___ Records to process ___

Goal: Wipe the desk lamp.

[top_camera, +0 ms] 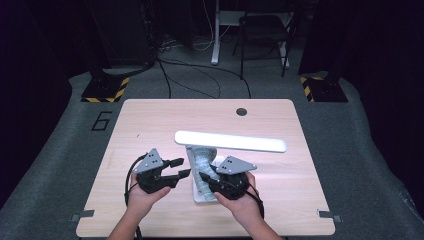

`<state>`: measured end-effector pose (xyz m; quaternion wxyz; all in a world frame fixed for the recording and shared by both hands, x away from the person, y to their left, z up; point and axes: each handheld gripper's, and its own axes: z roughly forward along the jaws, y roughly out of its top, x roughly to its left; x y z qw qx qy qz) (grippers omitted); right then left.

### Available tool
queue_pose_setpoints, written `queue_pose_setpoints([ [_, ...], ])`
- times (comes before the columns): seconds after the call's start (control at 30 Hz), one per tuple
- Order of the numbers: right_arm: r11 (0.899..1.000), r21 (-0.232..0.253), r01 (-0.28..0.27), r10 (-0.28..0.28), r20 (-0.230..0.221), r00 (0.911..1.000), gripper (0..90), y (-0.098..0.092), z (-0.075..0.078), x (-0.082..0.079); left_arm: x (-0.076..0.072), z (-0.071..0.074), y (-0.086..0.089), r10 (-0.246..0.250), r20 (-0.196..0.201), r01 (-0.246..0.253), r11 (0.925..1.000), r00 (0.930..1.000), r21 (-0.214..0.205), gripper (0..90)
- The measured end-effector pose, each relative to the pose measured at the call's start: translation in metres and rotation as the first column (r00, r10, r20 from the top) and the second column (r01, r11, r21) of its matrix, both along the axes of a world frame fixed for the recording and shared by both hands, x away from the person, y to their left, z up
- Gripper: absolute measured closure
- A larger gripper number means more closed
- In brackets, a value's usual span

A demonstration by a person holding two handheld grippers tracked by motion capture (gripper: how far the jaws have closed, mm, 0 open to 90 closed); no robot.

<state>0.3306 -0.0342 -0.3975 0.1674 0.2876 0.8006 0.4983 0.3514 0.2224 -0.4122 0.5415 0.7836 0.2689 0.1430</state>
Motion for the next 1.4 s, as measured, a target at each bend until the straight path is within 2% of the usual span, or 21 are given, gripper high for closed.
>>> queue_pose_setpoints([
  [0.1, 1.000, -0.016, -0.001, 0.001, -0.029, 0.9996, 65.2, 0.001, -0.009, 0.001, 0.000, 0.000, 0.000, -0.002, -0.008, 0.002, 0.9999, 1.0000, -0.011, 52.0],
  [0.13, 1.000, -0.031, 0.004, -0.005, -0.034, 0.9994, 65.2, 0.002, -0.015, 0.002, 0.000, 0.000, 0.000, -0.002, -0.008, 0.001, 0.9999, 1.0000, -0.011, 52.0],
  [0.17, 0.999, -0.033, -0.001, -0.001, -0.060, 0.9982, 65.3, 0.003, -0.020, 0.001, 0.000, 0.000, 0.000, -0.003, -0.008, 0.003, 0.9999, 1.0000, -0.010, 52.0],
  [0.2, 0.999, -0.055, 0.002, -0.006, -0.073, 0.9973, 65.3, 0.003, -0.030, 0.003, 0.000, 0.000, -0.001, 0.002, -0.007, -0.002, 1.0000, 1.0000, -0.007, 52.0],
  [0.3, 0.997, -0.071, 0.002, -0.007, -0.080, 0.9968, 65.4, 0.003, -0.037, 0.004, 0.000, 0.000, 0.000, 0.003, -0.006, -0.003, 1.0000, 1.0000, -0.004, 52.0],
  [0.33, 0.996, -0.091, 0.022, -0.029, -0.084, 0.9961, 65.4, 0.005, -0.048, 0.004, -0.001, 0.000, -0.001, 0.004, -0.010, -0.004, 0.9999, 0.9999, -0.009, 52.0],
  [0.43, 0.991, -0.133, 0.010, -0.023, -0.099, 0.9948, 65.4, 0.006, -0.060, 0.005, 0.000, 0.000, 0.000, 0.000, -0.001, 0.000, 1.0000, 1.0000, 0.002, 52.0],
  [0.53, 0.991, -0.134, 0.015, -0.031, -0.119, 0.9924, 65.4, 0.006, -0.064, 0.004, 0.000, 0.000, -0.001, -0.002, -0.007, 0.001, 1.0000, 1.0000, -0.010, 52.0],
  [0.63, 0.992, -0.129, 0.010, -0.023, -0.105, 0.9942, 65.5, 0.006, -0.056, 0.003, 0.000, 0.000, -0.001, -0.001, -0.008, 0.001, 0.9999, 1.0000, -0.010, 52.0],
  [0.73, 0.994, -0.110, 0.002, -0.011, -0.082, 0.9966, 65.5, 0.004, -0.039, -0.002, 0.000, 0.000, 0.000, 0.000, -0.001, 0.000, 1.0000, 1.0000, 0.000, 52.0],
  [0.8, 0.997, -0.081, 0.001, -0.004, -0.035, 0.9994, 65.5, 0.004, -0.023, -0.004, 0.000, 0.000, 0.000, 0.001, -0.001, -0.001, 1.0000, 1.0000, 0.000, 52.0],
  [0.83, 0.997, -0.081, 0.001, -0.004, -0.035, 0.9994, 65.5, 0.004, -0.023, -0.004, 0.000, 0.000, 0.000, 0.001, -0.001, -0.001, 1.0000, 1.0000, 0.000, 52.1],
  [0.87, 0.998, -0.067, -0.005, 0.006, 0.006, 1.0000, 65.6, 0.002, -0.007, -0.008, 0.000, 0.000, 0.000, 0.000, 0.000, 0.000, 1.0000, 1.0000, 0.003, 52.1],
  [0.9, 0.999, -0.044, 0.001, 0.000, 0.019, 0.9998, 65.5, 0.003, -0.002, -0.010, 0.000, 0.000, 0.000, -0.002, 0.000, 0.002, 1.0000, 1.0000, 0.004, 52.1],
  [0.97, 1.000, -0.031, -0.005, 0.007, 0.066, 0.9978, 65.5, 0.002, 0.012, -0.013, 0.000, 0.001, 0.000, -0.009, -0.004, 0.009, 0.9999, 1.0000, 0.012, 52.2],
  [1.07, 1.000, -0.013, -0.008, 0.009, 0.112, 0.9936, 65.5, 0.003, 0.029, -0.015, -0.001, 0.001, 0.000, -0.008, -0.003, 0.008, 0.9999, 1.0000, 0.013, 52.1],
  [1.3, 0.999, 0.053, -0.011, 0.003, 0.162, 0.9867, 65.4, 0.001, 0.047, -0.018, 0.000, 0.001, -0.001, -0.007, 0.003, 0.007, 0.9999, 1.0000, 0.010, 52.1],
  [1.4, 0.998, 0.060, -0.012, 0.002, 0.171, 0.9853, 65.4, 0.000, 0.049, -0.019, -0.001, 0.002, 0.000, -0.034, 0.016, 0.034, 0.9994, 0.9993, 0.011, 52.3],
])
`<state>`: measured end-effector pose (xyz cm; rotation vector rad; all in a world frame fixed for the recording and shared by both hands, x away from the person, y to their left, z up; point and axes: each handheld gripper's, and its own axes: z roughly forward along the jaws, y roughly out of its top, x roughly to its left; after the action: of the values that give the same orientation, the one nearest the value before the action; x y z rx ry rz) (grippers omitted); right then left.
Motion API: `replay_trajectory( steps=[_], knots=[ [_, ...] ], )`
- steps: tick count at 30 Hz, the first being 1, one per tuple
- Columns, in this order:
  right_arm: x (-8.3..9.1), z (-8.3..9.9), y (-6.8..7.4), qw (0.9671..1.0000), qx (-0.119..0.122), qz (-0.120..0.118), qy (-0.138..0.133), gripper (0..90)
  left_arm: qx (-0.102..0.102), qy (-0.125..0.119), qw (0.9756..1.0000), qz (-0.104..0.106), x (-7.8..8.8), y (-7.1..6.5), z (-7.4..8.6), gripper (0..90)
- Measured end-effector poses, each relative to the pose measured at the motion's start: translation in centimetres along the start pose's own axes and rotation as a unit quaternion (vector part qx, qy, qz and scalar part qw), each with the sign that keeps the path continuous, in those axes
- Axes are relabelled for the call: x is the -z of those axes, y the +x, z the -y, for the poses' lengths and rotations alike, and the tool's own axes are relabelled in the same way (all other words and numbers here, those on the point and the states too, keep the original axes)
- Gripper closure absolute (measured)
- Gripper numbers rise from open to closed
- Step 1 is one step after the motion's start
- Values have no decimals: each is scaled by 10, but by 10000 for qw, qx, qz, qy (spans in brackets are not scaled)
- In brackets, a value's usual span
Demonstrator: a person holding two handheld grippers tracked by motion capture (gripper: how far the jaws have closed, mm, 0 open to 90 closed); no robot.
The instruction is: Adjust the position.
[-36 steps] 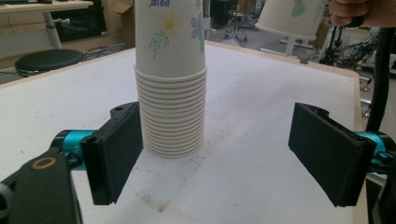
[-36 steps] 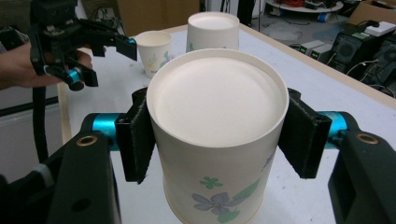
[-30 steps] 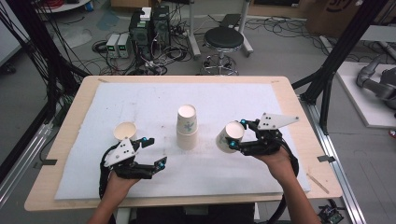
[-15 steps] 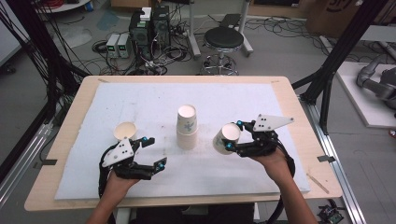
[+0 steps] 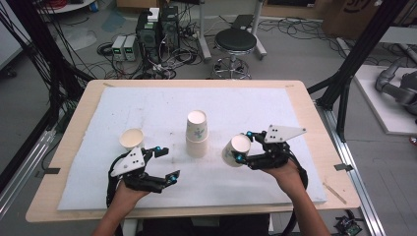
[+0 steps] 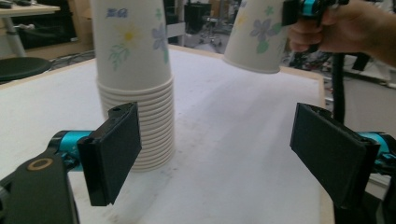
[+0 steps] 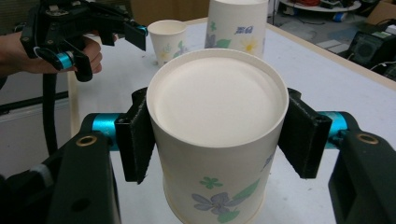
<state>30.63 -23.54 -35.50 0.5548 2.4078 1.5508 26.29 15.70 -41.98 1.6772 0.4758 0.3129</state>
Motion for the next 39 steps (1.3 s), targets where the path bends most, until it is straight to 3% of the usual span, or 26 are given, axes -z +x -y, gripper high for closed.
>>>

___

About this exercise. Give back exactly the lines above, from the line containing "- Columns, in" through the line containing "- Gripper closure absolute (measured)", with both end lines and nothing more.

Final answer.
- Columns, in this order:
  right_arm: x (-8.3..9.1), z (-8.3..9.9), y (-6.8..7.4), qw (0.9671..1.0000), qx (-0.119..0.122), qz (-0.120..0.118), qy (-0.138..0.133), gripper (0..90)
  left_arm: qx (-0.102..0.102), qy (-0.125..0.119), qw (0.9756..1.0000), qz (-0.104..0.106), x (-7.8..8.8), y (-7.1..6.5), z (-7.4..8.6), gripper (0..90)
- Measured end-effector poses, each relative to the pose measured at the motion's start: translation in centimetres along the start pose's own axes and rotation as a unit quaternion (vector part qx, qy, qz and scalar part qw), each with the sign that keeps the path continuous, in those axes
- Axes are relabelled for the call: x is the -z of those axes, y the +x, z the -y, for the poses' lengths and rotations alike, and the tool's own axes are relabelled in the same way (all other words and numbers here, those on the point and the states too, keep the original axes)
- Gripper closure absolute (measured)

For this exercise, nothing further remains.